◆ Raw data
______
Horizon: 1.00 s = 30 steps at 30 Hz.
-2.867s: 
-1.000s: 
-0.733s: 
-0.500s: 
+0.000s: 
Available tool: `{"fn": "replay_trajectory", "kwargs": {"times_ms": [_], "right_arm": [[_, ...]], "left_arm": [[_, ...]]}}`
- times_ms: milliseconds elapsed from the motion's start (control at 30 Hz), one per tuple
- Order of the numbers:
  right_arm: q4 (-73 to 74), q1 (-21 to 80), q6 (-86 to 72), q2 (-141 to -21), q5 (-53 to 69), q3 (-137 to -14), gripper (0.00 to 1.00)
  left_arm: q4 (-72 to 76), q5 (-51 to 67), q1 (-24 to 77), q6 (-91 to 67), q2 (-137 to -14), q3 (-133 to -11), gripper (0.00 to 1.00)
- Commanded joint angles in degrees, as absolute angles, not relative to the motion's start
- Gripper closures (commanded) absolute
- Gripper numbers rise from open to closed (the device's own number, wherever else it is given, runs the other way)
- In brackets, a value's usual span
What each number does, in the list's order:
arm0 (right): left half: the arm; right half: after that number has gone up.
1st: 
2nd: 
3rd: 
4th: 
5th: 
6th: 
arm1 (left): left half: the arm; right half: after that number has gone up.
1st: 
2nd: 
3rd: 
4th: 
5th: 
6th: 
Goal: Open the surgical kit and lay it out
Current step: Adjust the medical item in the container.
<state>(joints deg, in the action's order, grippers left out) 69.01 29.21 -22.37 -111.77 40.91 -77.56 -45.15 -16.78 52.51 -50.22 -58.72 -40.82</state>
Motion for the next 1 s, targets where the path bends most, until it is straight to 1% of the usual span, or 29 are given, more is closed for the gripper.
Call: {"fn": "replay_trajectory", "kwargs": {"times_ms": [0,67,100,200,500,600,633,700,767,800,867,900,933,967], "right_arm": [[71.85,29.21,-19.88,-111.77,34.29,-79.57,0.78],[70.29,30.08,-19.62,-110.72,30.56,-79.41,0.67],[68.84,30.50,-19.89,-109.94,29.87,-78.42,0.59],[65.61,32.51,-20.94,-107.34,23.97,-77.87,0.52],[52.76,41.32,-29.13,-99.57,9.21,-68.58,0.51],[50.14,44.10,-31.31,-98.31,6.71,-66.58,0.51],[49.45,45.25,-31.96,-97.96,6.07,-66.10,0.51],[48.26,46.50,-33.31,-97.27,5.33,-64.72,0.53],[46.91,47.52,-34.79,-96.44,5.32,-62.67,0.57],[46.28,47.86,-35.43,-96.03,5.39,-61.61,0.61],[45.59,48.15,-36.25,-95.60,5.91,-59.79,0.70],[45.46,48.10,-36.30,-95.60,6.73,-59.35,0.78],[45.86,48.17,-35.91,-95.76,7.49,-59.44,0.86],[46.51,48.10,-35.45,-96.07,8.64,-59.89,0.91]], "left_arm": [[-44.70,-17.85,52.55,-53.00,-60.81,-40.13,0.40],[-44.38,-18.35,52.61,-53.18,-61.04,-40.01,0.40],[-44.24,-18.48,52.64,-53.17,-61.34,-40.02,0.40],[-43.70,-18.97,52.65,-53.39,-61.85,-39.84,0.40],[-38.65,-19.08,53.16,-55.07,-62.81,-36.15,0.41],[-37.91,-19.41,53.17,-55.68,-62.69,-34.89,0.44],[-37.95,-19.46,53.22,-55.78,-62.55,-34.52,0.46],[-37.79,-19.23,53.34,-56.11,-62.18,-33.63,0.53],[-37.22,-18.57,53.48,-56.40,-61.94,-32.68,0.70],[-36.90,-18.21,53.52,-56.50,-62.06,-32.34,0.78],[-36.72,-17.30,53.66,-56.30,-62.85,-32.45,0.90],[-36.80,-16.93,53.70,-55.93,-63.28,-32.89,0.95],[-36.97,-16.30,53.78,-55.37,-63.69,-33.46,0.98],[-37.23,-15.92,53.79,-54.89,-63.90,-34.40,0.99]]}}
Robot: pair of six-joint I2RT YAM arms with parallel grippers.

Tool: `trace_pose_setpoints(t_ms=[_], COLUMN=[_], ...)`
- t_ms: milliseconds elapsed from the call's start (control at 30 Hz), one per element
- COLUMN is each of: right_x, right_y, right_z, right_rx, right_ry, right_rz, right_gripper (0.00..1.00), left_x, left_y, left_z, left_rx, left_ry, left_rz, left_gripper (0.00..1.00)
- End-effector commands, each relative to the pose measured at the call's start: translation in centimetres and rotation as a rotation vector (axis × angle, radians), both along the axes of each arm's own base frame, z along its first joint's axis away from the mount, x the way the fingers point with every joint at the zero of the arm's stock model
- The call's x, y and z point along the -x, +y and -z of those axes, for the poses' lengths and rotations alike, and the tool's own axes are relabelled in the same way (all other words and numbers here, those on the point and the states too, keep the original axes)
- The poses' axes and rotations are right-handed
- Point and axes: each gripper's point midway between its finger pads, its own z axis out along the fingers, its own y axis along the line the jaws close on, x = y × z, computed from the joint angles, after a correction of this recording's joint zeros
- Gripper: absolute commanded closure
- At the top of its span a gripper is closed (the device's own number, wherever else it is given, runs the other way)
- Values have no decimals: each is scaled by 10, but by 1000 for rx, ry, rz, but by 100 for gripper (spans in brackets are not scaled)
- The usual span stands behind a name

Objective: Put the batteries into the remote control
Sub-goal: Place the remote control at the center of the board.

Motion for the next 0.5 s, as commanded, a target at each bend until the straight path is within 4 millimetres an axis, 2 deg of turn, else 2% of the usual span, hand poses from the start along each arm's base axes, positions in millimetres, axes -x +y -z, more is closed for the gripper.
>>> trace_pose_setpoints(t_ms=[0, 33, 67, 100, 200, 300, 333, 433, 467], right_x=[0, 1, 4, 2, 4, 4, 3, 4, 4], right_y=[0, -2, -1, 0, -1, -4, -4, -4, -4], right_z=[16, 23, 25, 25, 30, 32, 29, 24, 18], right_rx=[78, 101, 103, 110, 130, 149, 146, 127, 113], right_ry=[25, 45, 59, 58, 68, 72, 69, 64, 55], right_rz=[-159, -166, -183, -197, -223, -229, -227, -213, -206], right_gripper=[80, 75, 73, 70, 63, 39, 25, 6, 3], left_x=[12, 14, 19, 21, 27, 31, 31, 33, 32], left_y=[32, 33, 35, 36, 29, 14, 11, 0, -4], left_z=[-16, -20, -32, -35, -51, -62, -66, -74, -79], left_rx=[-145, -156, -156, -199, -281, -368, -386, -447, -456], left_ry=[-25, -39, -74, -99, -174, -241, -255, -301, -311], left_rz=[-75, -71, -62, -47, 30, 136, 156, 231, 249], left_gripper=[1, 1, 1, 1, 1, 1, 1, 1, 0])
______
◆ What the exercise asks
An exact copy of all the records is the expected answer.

◆ Result
Horizon: 1.00 s = 30 steps at 30 Hz.
-2.867s: 
-1.000s: 
-0.733s: 
-0.500s: 
+0.000s: 
Available tool: `{"fn": "replay_trajectory", "kwargs": {"times_ms": [_], "right_arm": [[_, ...]], "left_arm": [[_, ...]]}}`
- times_ms: milliseconds elapsed from the motion's start (control at 30 Hz), one per tuple
- Order of the numbers:
  right_arm: q4 (-73 to 74), q1 (-21 to 80), q6 (-86 to 72), q2 (-141 to -21), q5 (-53 to 69), q3 (-137 to -14), gripper (0.00 to 1.00)
  left_arm: q4 (-72 to 76), q5 (-51 to 67), q1 (-24 to 77), q6 (-91 to 67), q2 (-137 to -14), q3 (-133 to -11), gripper (0.00 to 1.00)
- Commanded joint angles in degrees, as absolute angles, not relative to the motion's start
- Gripper closures (commanded) absolute
- Gripper numbers rise from open to closed (the device's own number, wherever else it is given, runs the other way)
- In brackets, a value's usual span
What each number does, in the list's order:
arm0 (right): left half: the arm; right half: after that number has gone up.
1st: 
2nd: 
3rd: 
4th: 
5th: 
6th: 
arm1 (left): left half: the arm; right half: after that number has gone up.
1st: 
2nd: 
3rd: 
4th: 
5th: 
6th: 
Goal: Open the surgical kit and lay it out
Current step: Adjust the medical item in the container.
<state>(joints deg, in the action's order, grippers left out) 69.01 29.21 -22.37 -111.77 40.91 -77.56 -45.15 -16.78 52.51 -50.22 -58.72 -40.82</state>
Motion for the next 1 s, targets where the path bends most, until it is straight to 1% of the usual span, or 29 are given, more is closed for the gripper.
Call: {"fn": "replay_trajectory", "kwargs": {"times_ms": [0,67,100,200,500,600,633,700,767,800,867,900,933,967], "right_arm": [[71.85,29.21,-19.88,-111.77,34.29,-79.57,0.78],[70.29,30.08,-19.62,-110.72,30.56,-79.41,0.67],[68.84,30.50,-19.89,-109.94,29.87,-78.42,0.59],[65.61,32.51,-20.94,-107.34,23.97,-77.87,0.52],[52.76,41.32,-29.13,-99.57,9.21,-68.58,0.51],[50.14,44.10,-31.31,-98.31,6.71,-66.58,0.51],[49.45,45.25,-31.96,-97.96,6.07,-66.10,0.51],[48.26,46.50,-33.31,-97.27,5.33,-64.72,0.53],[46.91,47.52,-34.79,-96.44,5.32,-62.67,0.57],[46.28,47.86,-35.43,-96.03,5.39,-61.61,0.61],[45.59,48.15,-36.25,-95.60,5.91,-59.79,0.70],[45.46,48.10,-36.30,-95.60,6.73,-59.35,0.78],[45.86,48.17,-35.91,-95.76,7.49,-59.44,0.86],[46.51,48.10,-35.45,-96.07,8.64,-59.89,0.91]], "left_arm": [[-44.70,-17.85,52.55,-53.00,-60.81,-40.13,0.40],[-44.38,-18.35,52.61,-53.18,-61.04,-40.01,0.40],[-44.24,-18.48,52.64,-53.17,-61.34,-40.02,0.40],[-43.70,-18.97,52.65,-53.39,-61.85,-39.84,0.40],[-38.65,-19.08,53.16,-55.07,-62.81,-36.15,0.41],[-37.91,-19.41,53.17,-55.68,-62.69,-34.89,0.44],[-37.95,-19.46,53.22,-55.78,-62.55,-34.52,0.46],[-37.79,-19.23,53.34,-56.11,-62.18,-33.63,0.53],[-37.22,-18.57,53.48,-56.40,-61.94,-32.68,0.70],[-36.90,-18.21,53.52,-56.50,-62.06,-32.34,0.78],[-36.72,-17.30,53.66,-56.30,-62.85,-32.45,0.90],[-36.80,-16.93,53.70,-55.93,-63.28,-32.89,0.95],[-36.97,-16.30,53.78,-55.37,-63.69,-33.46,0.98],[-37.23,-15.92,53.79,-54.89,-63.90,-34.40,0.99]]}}
Robot: pair of six-joint I2RT YAM arms with parallel grippers.

Tool: `trace_pose_setpoints(t_ms=[_], COLUMN=[_], ...)`
- t_ms: milliseconds elapsed from the call's start (control at 30 Hz), one per element
- COLUMN is each of: right_x, right_y, right_z, right_rx, right_ry, right_rz, right_gripper (0.00..1.00), left_x, left_y, left_z, left_rx, left_ry, left_rz, left_gripper (0.00..1.00)
- End-effector commands, each relative to the pose measured at the call's start: translation in centimetres and rotation as a rotation vector (axis × angle, radians), both along the axes of each arm's own base frame, z along its first joint's axis away from the mount, x the way the fingers point with every joint at the zero of the arm's stock model
- The call's x, y and z point along the -x, +y and -z of those axes, for the poses' lengths and rotations alike, and the tool's own axes are relabelled in the same way (all other words and numbers here, those on the point and the states too, keep the original axes)
- The poses' axes and rotations are right-handed
- Point and axes: each gripper's point midway between its finger pads, its own z axis out along the fingers, its own y axis along the line the jaws close on, x = y × z, computed from the joint angles, after a correction of this recording's joint zeros
- Gripper: absolute commanded closure
- At the top of its span a gripper is closed (the device's own number, wherever else it is given, runs the other way)
- Values have no decimals: each is scaled by 10, but by 1000 for rx, ry, rz, but by 100 for gripper (spans in brackets are not scaled)
- The usual span stands behind a name

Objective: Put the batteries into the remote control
Sub-goal: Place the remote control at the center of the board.

Motion for the next 0.5 s, as commanded, a target at each bend until the straight path is within 4 millimetres an axis, 2 deg of turn, else 2% of the usual span, hand poses from the start along each arm's base axes, positions in millimetres, axes -x +y -z, more is closed for the gripper.
>>> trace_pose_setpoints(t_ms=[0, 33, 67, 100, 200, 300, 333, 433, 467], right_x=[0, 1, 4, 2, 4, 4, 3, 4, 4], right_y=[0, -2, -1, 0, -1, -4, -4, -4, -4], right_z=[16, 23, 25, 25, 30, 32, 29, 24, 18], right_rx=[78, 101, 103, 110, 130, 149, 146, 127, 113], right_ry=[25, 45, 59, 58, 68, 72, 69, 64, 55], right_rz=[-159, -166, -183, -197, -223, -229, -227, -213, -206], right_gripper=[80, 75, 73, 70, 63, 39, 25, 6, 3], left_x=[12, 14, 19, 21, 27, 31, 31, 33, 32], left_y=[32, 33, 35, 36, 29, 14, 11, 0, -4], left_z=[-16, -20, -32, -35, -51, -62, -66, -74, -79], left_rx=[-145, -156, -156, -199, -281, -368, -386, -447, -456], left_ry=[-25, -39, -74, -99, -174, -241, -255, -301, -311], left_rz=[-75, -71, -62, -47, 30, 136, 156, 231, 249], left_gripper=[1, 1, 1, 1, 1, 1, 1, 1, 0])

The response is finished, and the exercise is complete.